*What to do:* Filter the listing down to the lines containing the word "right".

*Provided data:*
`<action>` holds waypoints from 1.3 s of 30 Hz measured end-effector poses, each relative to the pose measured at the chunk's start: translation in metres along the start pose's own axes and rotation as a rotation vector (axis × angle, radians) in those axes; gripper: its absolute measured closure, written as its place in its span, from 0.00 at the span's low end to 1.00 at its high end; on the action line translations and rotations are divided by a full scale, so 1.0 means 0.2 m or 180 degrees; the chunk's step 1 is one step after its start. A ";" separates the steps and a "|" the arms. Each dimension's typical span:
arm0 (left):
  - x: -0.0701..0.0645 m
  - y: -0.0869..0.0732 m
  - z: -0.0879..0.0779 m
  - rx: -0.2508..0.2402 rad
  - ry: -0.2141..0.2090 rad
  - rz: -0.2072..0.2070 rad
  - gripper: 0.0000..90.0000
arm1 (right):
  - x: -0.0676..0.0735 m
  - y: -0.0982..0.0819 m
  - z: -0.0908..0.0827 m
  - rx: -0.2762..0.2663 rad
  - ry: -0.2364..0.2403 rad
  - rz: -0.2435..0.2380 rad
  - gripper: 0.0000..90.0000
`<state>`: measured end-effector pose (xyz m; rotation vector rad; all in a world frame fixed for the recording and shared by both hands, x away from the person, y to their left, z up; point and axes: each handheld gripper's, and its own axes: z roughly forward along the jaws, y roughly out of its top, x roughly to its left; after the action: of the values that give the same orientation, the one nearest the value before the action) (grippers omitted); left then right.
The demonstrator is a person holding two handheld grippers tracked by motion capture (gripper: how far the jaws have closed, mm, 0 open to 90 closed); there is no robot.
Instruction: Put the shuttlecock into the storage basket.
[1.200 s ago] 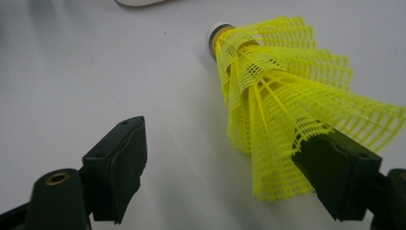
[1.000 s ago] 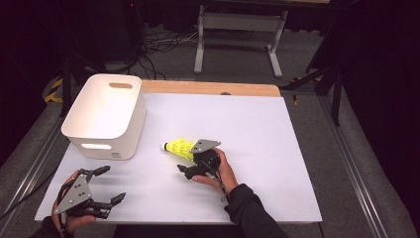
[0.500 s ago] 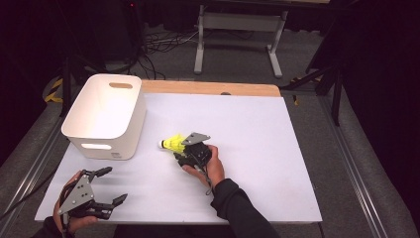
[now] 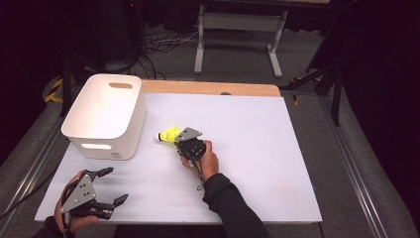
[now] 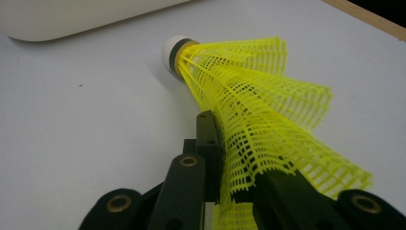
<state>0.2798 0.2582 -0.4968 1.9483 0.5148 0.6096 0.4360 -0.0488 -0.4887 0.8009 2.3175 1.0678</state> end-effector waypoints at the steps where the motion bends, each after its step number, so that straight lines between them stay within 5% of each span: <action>1: 0.00 0.00 0.00 0.0006 -0.0010 -0.0008 0.09 | 0.00 0.00 0.00 -0.0002 0.0000 -0.0002 0.95; 12: 0.00 0.00 0.01 0.0059 0.0015 -0.0041 0.09 | 0.01 0.00 -0.05 -0.0127 0.0171 0.0046 0.96; 39: -0.02 0.02 0.08 0.0240 -0.0105 -0.0082 0.09 | 0.03 -0.13 -0.43 -0.0544 0.0456 -0.0047 0.96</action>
<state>0.2876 0.2436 -0.4996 2.0163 0.5481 0.5478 0.3710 -0.1030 -0.4596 0.6599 2.3046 1.3353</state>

*The completed task:*
arm1 (right):
`<state>`: measured end-effector pose (xyz m; rotation vector rad; all in a world frame fixed for the recording and shared by both hands, x away from the person, y to their left, z up; point and axes: each handheld gripper's, and its own axes: z roughly forward along the jaws, y roughly out of its top, x roughly to its left; after the action: of the values that give the same orientation, the one nearest the value before the action) (grippers omitted); left then right.

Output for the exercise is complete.